Each finding id is classified into one of:

Kind Meaning
NEW id only in current — a finding that was not previously emitted
GONE id only in baseline — a finding that used to be emitted but no longer is
WORSE same id, current severity is higher than baseline
BETTER same id, current severity is lower than baseline
SAME same id, same severity (hidden by default; use --include-same)

The order of importance in the text rendering is worse → new → gone → better → same.

Evidence drift

When a finding stays the same severity (SAME), bagx diff still surfaces evidence drift — meaningful changes in numeric observed values within the finding. The default drift threshold is 10% relative change. Non-numeric evidence is reported when the string representation differs.

Temporal findings

Findings with a time_range (e.g. anomaly.gnss.fix_lost.<topic> from bagx eval --include-anomaly) are matched segment-by-segment within the same id:

  • Overlapping ranges count as the same segment — a slightly-shifted fix-lost window compares as WORSE / BETTER / SAME rather than GONE+NEW.
  • Disjoint ranges count as different segments — a new fault window shows up as a separate NEW change next to the existing one.

The text and markdown renderers add a segment column / line showing t=<start>-<end>s for the affected window.

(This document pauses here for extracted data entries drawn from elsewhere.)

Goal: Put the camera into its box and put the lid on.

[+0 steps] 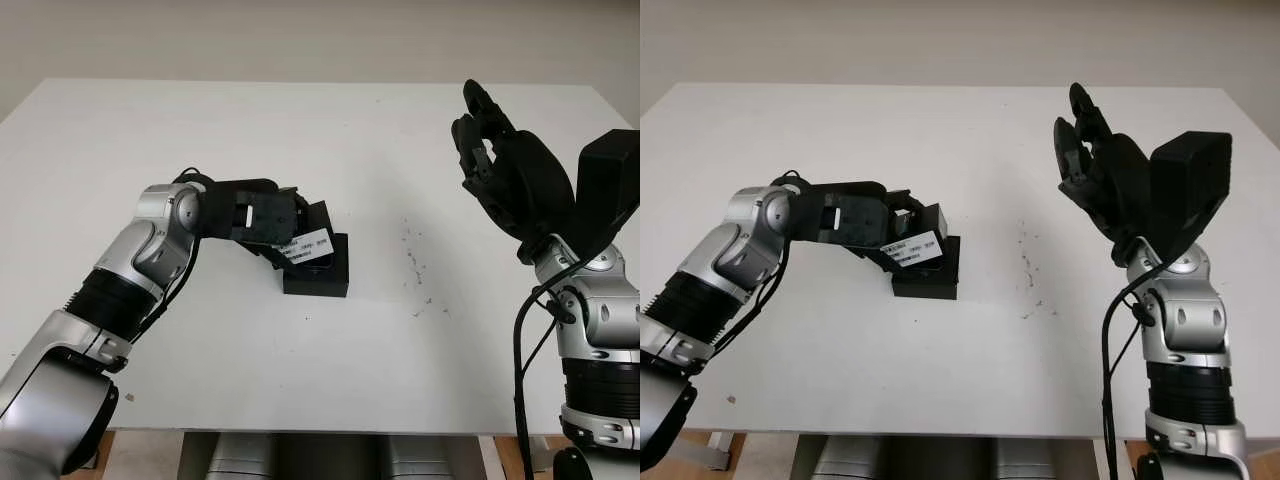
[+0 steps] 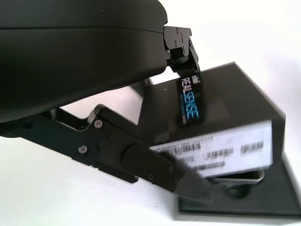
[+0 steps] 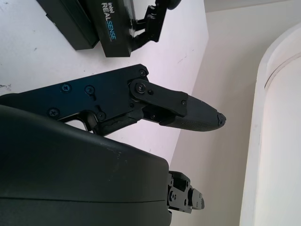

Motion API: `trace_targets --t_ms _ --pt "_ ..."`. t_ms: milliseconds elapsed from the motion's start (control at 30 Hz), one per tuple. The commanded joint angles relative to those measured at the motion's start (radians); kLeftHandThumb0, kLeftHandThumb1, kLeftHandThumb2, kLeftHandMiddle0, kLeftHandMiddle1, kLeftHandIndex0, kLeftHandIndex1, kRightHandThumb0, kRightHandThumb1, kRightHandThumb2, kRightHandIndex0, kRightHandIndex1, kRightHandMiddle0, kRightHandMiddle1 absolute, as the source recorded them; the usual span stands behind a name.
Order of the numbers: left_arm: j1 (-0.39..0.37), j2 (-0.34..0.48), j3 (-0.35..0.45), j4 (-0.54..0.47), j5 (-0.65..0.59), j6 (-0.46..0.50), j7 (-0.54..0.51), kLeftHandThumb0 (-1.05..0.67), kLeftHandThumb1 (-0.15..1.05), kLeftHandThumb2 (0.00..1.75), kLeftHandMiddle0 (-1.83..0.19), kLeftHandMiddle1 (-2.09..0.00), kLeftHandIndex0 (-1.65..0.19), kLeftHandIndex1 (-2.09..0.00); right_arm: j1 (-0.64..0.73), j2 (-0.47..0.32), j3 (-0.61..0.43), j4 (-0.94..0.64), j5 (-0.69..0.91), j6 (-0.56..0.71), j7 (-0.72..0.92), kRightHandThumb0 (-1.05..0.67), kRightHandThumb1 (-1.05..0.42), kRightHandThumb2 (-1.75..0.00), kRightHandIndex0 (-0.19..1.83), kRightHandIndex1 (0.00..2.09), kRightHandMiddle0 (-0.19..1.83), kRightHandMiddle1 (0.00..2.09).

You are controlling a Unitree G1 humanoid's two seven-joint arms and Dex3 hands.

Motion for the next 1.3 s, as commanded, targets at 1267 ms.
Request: trace_targets --t_ms 1267 --pt "0.127 0.043 0.052 -0.337 0.011 0.156 0.010 -0.31 1.05 0.29 -0.40 -1.83 -0.24 -1.86 -0.003 0.029 0.008 -0.042 0.010 0.033 -0.035 -0.63 -1.05 -0.65 -0.11 0.06 -0.09 0.06"
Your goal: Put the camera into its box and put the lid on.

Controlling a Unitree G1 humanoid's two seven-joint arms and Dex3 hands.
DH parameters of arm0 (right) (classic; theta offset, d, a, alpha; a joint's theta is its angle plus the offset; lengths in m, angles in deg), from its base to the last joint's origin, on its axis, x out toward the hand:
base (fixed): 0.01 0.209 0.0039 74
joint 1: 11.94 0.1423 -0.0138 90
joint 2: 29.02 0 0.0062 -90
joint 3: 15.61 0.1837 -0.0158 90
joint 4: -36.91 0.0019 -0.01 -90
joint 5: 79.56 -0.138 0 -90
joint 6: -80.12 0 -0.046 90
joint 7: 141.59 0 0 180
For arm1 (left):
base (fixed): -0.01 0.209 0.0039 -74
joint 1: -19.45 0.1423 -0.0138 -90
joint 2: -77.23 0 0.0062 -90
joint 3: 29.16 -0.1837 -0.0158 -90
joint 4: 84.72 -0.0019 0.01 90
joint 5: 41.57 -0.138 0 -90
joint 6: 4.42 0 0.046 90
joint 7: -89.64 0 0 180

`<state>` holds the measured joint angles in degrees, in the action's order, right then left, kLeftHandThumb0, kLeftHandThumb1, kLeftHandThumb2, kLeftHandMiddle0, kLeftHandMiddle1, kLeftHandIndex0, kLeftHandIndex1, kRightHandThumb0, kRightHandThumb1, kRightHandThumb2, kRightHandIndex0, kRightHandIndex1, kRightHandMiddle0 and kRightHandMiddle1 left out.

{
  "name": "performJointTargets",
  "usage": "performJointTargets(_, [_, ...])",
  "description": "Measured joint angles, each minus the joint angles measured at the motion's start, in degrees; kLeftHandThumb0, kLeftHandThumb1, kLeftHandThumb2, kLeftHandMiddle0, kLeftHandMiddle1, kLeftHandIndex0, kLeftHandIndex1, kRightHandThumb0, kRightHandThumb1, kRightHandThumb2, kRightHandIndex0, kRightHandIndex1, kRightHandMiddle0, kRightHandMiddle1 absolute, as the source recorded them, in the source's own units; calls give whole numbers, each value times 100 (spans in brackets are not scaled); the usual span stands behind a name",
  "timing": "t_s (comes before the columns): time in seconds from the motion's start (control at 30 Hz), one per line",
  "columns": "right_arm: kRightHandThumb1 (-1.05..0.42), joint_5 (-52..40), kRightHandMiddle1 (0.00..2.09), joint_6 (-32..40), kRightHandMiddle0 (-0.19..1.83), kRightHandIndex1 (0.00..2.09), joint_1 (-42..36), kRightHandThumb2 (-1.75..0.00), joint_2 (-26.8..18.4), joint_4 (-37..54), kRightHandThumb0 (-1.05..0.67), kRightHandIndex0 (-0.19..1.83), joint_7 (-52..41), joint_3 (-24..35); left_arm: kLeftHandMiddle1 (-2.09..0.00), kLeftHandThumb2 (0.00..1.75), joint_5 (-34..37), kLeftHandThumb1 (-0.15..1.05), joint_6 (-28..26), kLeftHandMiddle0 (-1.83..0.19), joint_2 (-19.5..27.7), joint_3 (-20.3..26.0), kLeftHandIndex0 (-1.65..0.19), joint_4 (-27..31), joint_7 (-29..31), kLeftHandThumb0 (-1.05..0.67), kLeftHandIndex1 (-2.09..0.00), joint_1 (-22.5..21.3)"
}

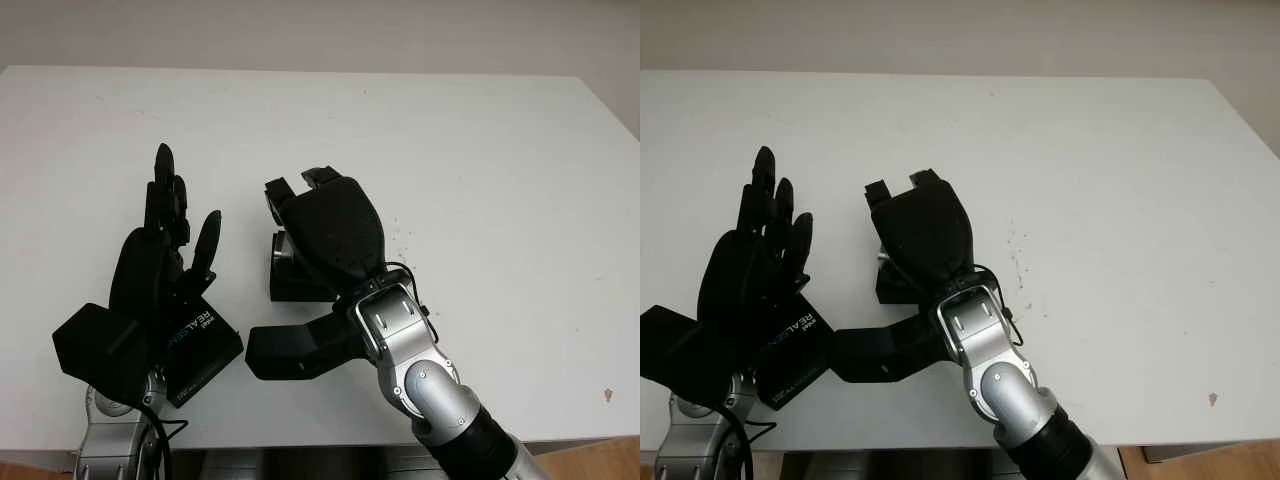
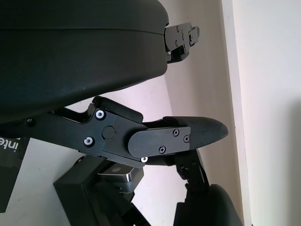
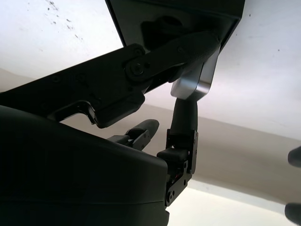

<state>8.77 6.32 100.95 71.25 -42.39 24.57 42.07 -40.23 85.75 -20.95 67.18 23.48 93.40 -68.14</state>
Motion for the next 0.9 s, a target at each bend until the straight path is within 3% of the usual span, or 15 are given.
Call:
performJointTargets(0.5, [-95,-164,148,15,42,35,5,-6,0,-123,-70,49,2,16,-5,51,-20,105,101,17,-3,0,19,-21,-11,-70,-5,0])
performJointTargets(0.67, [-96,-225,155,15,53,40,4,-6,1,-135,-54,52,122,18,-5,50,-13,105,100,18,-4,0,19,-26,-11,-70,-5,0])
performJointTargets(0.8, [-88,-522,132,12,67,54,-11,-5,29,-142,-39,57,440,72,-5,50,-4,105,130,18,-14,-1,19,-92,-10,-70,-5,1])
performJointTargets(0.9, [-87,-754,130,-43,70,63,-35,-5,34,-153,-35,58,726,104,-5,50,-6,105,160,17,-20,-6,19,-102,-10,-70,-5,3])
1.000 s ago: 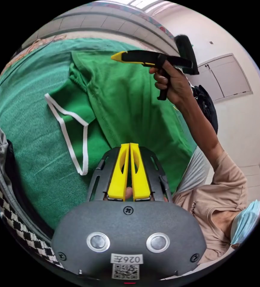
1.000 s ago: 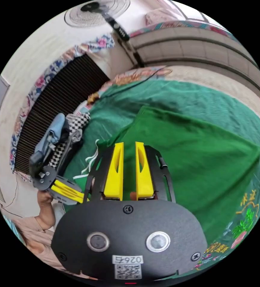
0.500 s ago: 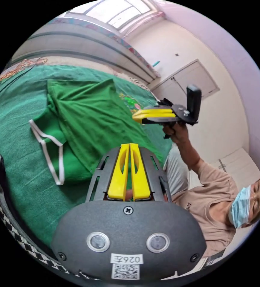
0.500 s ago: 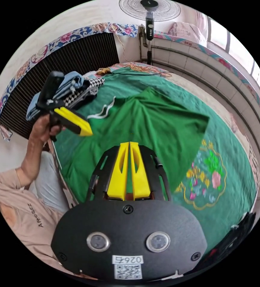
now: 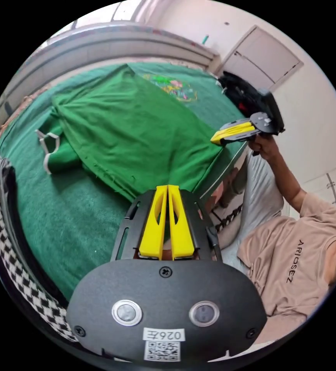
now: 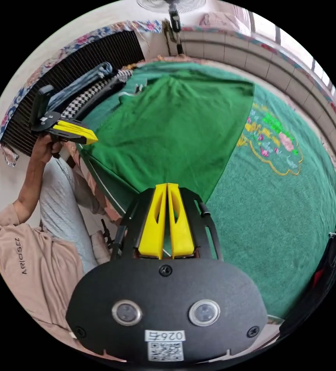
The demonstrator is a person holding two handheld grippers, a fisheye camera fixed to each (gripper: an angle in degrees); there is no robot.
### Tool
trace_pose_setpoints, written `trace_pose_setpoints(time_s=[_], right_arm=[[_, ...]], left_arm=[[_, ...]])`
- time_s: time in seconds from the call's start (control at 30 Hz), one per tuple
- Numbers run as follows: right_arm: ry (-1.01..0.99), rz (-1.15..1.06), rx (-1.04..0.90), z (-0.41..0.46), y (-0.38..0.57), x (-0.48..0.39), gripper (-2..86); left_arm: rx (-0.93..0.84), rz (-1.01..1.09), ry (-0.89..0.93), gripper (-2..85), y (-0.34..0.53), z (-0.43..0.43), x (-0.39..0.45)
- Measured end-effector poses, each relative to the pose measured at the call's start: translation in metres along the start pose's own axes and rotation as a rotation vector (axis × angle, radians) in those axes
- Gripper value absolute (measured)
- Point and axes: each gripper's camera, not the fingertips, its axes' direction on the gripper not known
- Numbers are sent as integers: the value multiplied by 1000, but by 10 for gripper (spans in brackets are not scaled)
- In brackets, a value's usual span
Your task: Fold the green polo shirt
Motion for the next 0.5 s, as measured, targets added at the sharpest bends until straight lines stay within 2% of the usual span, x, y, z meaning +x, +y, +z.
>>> trace_pose_setpoints(time_s=[0.03, 0.07, 0.13, 0.23, 0.4, 0.47, 0.5], right_arm=[[32, -34, 142, -30, 17, -14, -10], [76, -74, 284, -59, 36, -31, -10], [158, -120, 430, -92, 63, -56, -7], [188, -88, 583, -128, 102, -86, 2], [120, -88, 787, -211, 156, -130, -10], [126, -74, 1004, -251, 202, -153, -8], [127, -83, 1053, -260, 213, -159, -7]], left_arm=[[170, 23, 28, -10, 19, -45, 16], [269, 37, 49, -10, 30, -67, 25], [686, 95, 154, -10, 81, -146, 58], [1028, 185, 247, -10, 132, -211, 103], [1131, 370, 375, -10, 158, -284, 177], [1210, 449, 346, -10, 170, -311, 212], [1255, 501, 324, -10, 177, -328, 236]])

Pre-1.3 reports without time_range continue to join by id alone, so existing CI pipelines keep working unchanged.

Output formats

  • text (default): coloured terminal output, one line per change.
  • json: includes the full diff structure plus schema_version, report_type: "diff", and bagx_version, suitable for further machine processing.
  • markdown: a PR-comment friendly table. Use --output diff.md to write directly to a file.

Exit codes

  • 0 — no regressions at or above --exit-on severity (default behaviour)
  • 1 — at least one NEW or WORSE finding at the requested severity
  • 2 — invalid CLI arguments (unknown format, unknown severity)

--exit-on warning fails the diff when any NEW or WORSE finding has severity ≥ warning. BETTER and GONE never cause a non-zero exit — they represent improvements.

CI example

# baseline is the eval report on main (cached as a GitHub Actions artifact)
bagx eval bag.db3 --json current.json
bagx diff baseline.json current.json --format markdown --output diff.md --exit-on warning

Post diff.md as a PR comment, and let --exit-on warning block the merge when readiness regresses.

A ready-to-use GitHub Actions workflow lives at examples/github_actions/bagx-pr-check.yml. It evaluates the PR bag, restores the previous baseline from cache, runs bagx diff, and posts the markdown result as a sticky PR comment.